(Collected data entries)

+ + + +

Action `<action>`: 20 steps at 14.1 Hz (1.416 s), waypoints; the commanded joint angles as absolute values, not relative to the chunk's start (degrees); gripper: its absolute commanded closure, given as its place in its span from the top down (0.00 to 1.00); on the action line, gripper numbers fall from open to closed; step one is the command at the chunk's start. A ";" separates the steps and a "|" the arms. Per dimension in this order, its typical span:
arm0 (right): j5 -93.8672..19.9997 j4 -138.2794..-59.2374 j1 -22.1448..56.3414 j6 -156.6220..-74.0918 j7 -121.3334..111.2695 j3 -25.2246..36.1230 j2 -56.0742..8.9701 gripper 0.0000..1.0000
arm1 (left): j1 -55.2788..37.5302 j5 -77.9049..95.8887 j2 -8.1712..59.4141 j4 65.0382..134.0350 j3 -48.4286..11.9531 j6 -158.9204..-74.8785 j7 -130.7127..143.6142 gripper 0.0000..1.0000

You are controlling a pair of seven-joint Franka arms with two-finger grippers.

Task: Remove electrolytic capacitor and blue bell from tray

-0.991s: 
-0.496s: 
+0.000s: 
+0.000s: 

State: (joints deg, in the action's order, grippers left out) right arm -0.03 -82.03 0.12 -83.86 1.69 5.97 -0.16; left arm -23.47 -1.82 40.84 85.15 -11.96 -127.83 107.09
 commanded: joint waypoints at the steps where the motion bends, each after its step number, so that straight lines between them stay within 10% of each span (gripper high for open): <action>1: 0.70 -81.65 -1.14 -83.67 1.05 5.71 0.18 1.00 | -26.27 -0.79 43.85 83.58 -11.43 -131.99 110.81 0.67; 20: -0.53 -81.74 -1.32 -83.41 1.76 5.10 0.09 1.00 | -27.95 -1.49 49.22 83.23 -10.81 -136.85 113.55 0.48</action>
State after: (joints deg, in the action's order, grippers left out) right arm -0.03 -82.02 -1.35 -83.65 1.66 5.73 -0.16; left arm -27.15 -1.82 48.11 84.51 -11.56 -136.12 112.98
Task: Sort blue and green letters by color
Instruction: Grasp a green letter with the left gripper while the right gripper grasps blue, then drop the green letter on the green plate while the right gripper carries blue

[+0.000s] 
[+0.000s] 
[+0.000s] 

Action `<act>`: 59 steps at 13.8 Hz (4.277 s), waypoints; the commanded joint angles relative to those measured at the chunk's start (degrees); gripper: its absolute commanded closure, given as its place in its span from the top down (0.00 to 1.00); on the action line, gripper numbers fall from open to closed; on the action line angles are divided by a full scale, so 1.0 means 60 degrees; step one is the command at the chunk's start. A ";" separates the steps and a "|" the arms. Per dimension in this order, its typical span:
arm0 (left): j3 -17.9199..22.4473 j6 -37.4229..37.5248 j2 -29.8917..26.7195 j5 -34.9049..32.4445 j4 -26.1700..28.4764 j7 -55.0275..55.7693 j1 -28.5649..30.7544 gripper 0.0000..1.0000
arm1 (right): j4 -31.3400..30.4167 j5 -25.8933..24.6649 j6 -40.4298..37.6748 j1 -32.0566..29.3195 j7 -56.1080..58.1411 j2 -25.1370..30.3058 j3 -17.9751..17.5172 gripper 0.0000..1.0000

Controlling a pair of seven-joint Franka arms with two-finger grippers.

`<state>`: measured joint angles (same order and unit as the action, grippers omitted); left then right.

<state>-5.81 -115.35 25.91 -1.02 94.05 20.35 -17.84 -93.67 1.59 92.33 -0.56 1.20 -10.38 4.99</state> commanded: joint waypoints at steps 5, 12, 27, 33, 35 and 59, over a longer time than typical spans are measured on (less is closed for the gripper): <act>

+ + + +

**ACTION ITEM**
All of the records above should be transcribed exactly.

**ANSWER AREA**
Action `<action>`: 20 steps at 14.1 Hz (1.416 s), waypoints; the commanded joint angles as absolute values, not relative to the chunk's start (degrees); gripper: its absolute commanded closure, given as its place in its span from the top down (0.00 to 1.00); on the action line, gripper numbers fall from open to closed; step one is the command at the chunk's start. A ";" separates the steps and a "|" the arms. Per dimension in this order, its typical span:
arm0 (right): j5 -93.8672..19.9997 j4 -138.2794..-59.2374 j1 -22.1448..56.3414 j6 -156.6220..-74.0918 j7 -121.3334..111.2695 j3 -25.2246..36.1230 j2 -56.0742..8.9701 gripper 0.0000..1.0000
arm1 (left): j1 -55.2788..37.5302 j5 -77.9049..95.8887 j2 -8.1712..59.4141 j4 65.0382..134.0350 j3 -48.4286..11.9531 j6 -158.9204..-74.8785 j7 -130.7127..143.6142 gripper 0.0000..1.0000

You are controlling a pair of seven-joint Franka arms with two-finger grippers.

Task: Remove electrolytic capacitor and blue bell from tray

-0.991s: 
-0.496s: 
+0.000s: 
+0.000s: 

State: (joints deg, in the action's order, grippers left out) right arm -0.03 -82.03 0.12 -83.86 1.69 5.97 -0.16; left arm -23.47 -1.82 40.84 85.15 -11.96 -127.83 107.09
 commanded: joint waypoints at the steps where the motion bends, each after its step number, so that straight lines between them stay within 10% of each span (gripper high for open): <action>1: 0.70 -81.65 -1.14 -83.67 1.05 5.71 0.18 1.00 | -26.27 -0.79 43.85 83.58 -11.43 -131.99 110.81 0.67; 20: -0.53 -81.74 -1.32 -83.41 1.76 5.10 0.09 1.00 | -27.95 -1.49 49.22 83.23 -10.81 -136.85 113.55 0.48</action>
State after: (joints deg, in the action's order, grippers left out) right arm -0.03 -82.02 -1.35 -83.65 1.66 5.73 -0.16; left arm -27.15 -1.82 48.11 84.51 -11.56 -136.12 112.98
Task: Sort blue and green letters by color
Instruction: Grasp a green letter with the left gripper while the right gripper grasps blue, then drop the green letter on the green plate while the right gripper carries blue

[+0.000s] 
[+0.000s] 
[+0.000s] 

Action `<act>`: 59 steps at 13.8 Hz (4.277 s), waypoints; the commanded joint angles relative to those measured at the chunk's start (degrees); gripper: its absolute commanded closure, given as its place in its span from the top down (0.00 to 1.00); on the action line, gripper numbers fall from open to closed; on the action line angles are divided by a full scale, so 1.0 means 60 degrees; step one is the command at the chunk's start. A ";" separates the steps and a "|" the arms. Per dimension in this order, its typical span:
arm0 (left): j3 -17.9199..22.4473 j6 -37.4229..37.5248 j2 -29.8917..26.7195 j5 -34.9049..32.4445 j4 -26.1700..28.4764 j7 -55.0275..55.7693 j1 -28.5649..30.7544 gripper 0.0000..1.0000
arm1 (right): j4 -31.3400..30.4167 j5 -25.8933..24.6649 j6 -40.4298..37.6748 j1 -32.0566..29.3195 j7 -56.1080..58.1411 j2 -25.1370..30.3058 j3 -17.9751..17.5172 gripper 0.0000..1.0000

Controlling a pair of seven-joint Franka arms with two-finger grippers.

`<state>`: measured joint angles (same order and unit as the action, grippers omitted); left then right.

<state>-5.81 -115.35 25.91 -1.02 94.05 20.35 -17.84 -93.67 1.59 92.33 -0.56 1.20 -10.38 4.99</state> commanded: joint waypoints at steps 5, 12, 27, 33, 35 and 59, over a longer time than typical spans are measured on (less is closed for the gripper): <act>

This finishes the exercise.